Un site laissé en friche comme celui du marais de Biestebroeck à Anderlecht est considérablement rare à l’échelle des espaces verts bruxellois. Ces espaces permettent d’attirer un nombre considérablement plus important d’espèces animales et végétales que ce que l’on peut retrouver dans un parc par exemple. De plus, rappelons l’importance de préserver des espaces verts au sein des quartiers populaires où ceux-ci sont trop peu valorisés.

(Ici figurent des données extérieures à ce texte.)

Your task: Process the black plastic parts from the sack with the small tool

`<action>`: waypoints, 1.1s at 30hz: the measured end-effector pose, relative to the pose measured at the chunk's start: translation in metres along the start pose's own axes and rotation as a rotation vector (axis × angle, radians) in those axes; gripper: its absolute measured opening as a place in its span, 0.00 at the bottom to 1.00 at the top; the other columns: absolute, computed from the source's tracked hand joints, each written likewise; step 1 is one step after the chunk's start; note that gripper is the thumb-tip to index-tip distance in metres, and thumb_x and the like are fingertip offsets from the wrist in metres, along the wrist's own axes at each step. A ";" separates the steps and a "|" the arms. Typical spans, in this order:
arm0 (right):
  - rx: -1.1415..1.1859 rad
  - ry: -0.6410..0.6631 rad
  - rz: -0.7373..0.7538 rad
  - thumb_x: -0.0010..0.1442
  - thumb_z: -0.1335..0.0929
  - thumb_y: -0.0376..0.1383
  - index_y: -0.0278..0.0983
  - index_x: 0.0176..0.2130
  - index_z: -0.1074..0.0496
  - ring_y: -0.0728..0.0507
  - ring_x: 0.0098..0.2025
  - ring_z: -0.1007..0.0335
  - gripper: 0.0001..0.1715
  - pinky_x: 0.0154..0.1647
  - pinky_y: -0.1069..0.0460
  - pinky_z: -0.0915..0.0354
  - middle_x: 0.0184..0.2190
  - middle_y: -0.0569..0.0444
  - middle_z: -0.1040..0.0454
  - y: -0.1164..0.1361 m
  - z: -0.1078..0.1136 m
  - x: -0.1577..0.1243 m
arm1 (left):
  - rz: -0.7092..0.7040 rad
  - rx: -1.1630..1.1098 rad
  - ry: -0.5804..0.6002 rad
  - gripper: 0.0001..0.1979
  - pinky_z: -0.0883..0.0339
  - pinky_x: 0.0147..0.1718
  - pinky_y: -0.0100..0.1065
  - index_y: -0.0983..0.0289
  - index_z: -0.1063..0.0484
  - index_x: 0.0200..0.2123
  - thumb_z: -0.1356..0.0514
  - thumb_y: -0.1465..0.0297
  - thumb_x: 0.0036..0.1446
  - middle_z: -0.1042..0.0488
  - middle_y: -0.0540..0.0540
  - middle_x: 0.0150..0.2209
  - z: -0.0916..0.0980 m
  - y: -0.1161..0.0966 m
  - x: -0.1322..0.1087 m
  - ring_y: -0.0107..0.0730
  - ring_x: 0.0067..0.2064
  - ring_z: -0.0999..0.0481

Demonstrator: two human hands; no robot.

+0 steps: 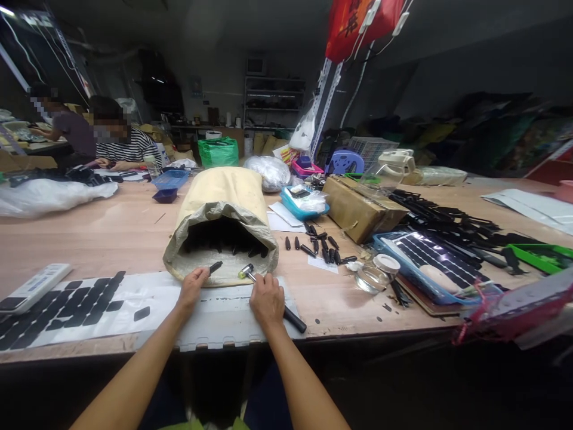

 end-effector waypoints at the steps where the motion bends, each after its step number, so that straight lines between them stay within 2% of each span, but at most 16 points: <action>1: 0.002 -0.003 0.001 0.66 0.38 0.36 0.41 0.49 0.29 0.43 0.42 0.39 0.14 0.39 0.50 0.50 0.40 0.50 0.31 0.000 0.000 0.000 | 0.026 -0.033 -0.012 0.25 0.38 0.42 0.36 0.64 0.22 0.35 0.43 0.47 0.54 0.25 0.53 0.31 0.001 0.003 0.001 0.37 0.38 0.29; 4: 0.010 -0.003 0.001 0.66 0.39 0.36 0.41 0.49 0.29 0.43 0.42 0.39 0.14 0.39 0.50 0.50 0.40 0.50 0.31 0.000 0.000 0.000 | 0.034 -0.062 -0.002 0.29 0.37 0.44 0.36 0.65 0.22 0.33 0.45 0.44 0.54 0.24 0.55 0.33 -0.001 0.004 0.001 0.38 0.39 0.28; 11: 0.025 0.014 -0.013 0.66 0.38 0.36 0.41 0.49 0.29 0.43 0.43 0.38 0.14 0.39 0.49 0.50 0.41 0.51 0.31 -0.001 0.000 0.000 | -0.015 0.014 0.005 0.27 0.35 0.45 0.38 0.64 0.21 0.32 0.46 0.47 0.57 0.23 0.56 0.34 -0.005 -0.002 -0.003 0.38 0.38 0.27; 14: 0.023 0.016 -0.008 0.66 0.39 0.36 0.41 0.49 0.29 0.43 0.43 0.38 0.14 0.39 0.49 0.50 0.41 0.50 0.31 -0.001 0.000 0.000 | 0.061 -0.168 -0.058 0.23 0.33 0.43 0.37 0.66 0.21 0.32 0.41 0.50 0.56 0.22 0.56 0.32 -0.001 0.006 -0.001 0.36 0.37 0.26; 18: 0.022 0.021 -0.011 0.66 0.39 0.36 0.41 0.49 0.29 0.43 0.43 0.38 0.14 0.39 0.49 0.49 0.41 0.50 0.31 0.000 0.001 0.000 | 0.212 -0.692 -0.317 0.16 0.32 0.34 0.28 0.65 0.26 0.30 0.39 0.57 0.59 0.24 0.52 0.28 0.016 0.024 0.002 0.26 0.31 0.27; 21: 0.022 0.023 -0.013 0.66 0.38 0.36 0.41 0.49 0.29 0.43 0.43 0.38 0.14 0.39 0.50 0.49 0.41 0.50 0.31 0.000 0.002 0.000 | 0.261 -0.989 -0.390 0.13 0.33 0.30 0.24 0.64 0.29 0.30 0.40 0.61 0.62 0.27 0.50 0.26 0.021 0.030 0.005 0.22 0.28 0.28; 25: 0.034 0.028 -0.014 0.66 0.39 0.36 0.41 0.49 0.29 0.43 0.43 0.38 0.14 0.39 0.50 0.50 0.41 0.50 0.30 0.000 0.002 0.000 | 0.308 -1.092 -0.389 0.12 0.32 0.28 0.22 0.65 0.30 0.31 0.42 0.65 0.65 0.28 0.50 0.26 0.022 0.030 0.006 0.21 0.27 0.29; 33: 0.032 0.026 -0.017 0.66 0.39 0.35 0.40 0.48 0.29 0.43 0.42 0.39 0.14 0.39 0.50 0.50 0.40 0.50 0.31 -0.001 0.001 0.000 | 0.342 -1.135 -0.391 0.12 0.33 0.27 0.22 0.66 0.30 0.31 0.44 0.66 0.66 0.28 0.51 0.26 0.020 0.028 0.004 0.21 0.26 0.29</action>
Point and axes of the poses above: each hand's wrist, its own x-axis towards the middle knuckle, its own z-axis out of the back of the hand, y = z × x, the point moved 7 cm from there along x, towards the middle knuckle
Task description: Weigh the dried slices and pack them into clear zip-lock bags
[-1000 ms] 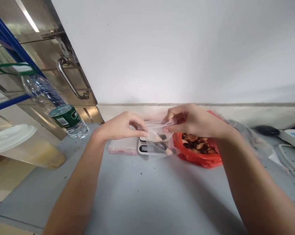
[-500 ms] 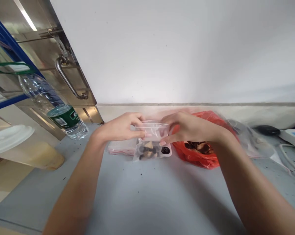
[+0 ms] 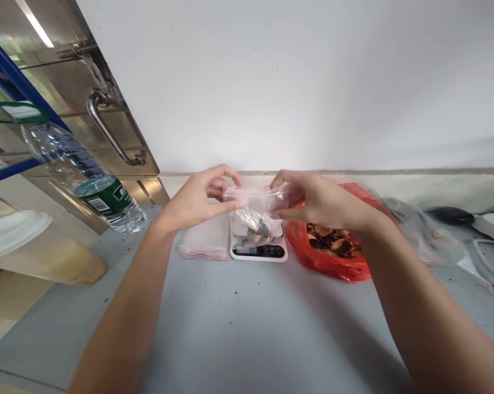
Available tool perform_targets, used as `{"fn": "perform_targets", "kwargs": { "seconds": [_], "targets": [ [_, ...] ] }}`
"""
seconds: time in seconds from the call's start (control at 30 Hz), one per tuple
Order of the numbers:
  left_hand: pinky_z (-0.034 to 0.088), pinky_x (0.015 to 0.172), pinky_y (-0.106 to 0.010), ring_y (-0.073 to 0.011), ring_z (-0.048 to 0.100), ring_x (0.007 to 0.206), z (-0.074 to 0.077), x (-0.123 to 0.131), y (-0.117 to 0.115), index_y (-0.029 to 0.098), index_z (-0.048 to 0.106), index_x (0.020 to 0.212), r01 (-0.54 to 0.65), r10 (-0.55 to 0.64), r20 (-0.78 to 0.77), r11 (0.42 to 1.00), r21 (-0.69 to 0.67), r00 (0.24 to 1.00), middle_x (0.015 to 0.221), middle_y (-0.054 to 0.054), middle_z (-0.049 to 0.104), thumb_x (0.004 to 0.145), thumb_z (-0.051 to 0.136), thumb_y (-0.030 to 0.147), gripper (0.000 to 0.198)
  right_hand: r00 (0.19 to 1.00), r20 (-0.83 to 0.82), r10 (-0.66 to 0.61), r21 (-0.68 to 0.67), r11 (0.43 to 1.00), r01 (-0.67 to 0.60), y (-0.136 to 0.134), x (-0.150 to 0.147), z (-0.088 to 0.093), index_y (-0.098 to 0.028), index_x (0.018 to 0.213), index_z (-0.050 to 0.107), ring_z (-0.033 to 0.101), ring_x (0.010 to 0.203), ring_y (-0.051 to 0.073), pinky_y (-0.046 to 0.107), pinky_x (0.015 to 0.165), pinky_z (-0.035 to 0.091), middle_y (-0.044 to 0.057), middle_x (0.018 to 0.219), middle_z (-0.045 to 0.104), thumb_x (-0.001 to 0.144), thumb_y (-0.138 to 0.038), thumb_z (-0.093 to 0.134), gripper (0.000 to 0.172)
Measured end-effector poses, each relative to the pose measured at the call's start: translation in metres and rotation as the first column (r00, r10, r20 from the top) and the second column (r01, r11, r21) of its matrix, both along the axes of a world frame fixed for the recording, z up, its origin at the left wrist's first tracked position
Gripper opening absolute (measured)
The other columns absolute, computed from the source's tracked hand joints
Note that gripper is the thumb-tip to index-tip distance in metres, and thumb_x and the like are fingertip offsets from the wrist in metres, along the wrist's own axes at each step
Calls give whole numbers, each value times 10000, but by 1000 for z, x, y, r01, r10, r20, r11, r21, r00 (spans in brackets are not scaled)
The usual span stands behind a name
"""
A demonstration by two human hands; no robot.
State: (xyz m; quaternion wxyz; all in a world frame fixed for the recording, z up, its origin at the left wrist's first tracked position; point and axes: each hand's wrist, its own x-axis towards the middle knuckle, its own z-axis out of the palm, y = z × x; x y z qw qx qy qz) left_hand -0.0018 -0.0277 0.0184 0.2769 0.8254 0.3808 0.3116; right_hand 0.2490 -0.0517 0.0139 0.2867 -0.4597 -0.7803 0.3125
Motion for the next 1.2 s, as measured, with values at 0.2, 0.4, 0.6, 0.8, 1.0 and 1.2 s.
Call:
{"fn": "perform_targets", "kwargs": {
  "seconds": [0.2, 0.4, 0.6, 0.8, 1.0, 1.2],
  "targets": [
    [558, 729, -303, -189, 681, 784, -4, 1, 6, 190, 658, 824, -97, 95, 90, 995, 14, 991, 797, -12, 683, 746, 834, 492, 358, 988, -154, -26, 26, 999, 30, 1, 6, -1, -218, 887, 644, 630, 616, 181, 317, 591, 457, -5, 644, 663, 752, -463, 821, 332],
    [592, 714, -293, -168, 719, 736, -10, 9, 9, 237, 509, 901, -56, 53, 247, 998, 3, 968, 771, 17, 684, 931, 658, 459, 269, 941, -339, -3, -25, 1000, -6, 5, 5, -7, -220, 853, 622, 709, 771, 208, 339, 686, 558, 36, 805, 736, 718, -471, 888, 389],
    [601, 785, -288, -196, 766, 895, -9, 8, 5, 258, 527, 1183, 15, 6, 232, 996, -87, 973, 870, 32, 723, 713, 853, 318, 574, 938, -342, -50, -27, 999, 43, 11, 6, -11, -188, 723, 701, 698, 667, 187, 335, 649, 574, 46, 709, 739, 694, -401, 887, 284],
    [602, 817, -312, -176, 754, 791, -10, 1, 9, 238, 558, 1232, -40, 83, 300, 988, -147, 950, 763, 60, 686, 681, 868, 303, 636, 932, -356, -75, -71, 996, 53, 9, 10, -7, -184, 728, 681, 721, 715, 195, 335, 674, 599, 61, 763, 765, 684, -391, 908, 311],
    [592, 825, -318, -187, 716, 837, -9, 0, 9, 193, 721, 976, -25, 52, 208, 991, -134, 977, 808, 2, 723, 702, 882, 403, 381, 922, -377, -87, -80, 995, 62, 8, 11, -10, -224, 670, 540, 720, 694, 196, 334, 643, 586, 24, 701, 716, 689, -363, 914, 399],
    [589, 723, -304, -198, 721, 769, -10, 5, 9, 165, 764, 777, -59, 63, 269, 998, -20, 961, 755, -51, 759, 792, 829, 482, 324, 946, -323, 19, -105, 993, -56, 5, 8, -9, -206, 795, 655, 709, 770, 206, 352, 709, 568, 44, 797, 751, 716, -384, 893, 308]
  ]
}}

La préservation d’une zone comme celle-ci dans un contexte urbain très dense permet de garantir une meilleure infiltration des ruissellements d’eau dans les sols et donc d’éviter de potentielles inondations. Rappelons que l’artificialisation dans le cadre de la construction de logements cause une augmentation considérable de la perméabilité des sols. De plus, ce sont fréquemment les quartiers populaires qui sont les premières victimes des inondations qui surviennent en ville. Ceci est dû à leur emplacement mais aussi au manque d’espaces verts ainsi qu’à leurs systèmes d’évacuation des eaux qui souvent sont moins bien entretenus. Un exemple révélateur est les inondations qui avaient eu lieu en 2021 à Liège et qui avaient principalement touché des quartiers populaires.
Le fait de s’opposer à la construction de ce vaste projet immobilier se construit sur deux axes majeurs. Le premier étant la lutte contre la spéculation immobilière dans un quartier qui est en pleine mutation sociale et le second est la lutte pour préservation d’une zone de haute biodiversité. Notons ici l’importance de lier le second facteur au premier, cité ci-dessus. En effet, il est certain que cette lutte pour la préservation du marais de Biestebroeck n’aurait pas une si grande résonnance s’il s’agissait de construire des logements sociaux, une crèche ou encore d’autres dispositifs à vocation sociale. Il n’est pas question de défendre un énième espace vert d’un quartier privilégié pour que des groupes sociaux aisés puissent y construire une ferme communautaire ou d’autres espaces verts, mais bien de défendre une des dernières parcelles en friche d’un quartier populaire mis en péril par les dynamiques toujours plus concurrentielles de la spéculation immobilière bruxelloise.
Pour conclure nous vous invitons à consulter la vidéo produite par Inter Environnement Bruxelles à ce sujet et relayons cet extrait qui nous a semblé être révélateur de la situation explicitée : « Si on regarde de plus près, c’est un projet privé pur jus. On est perdant deux fois, environnementalement et socialement. »
sources :
- The Dock ne doit pas bétonner l’îlot Shell ! – Inter-Environnement Bruxelles (ieb.be)
- Pourquoi The Dock ne doit pas bétonner l’îlot Shell – Inter-Environnement Bruxelles (ieb.be)
légende :
- gentrification = La gentrification est un processus essentiellement urbain par lequel la population d’un quartier, ou d’une ville dans son ensemble, se modifie au profit de classes sociales favorisées dont l’installation se fait au détriment des classes plus modestes qui l’occupaient auparavant.
- Plan Canal= le Plan Canal a été lancé en 2014 par la ville de bruxelles dans l’optique de « réhabiliter » les quartiers qui bordent le canal de bruxelles. Ces quartiers historiquement populaires ont alors subis d’importants phéonomènes de gentrification.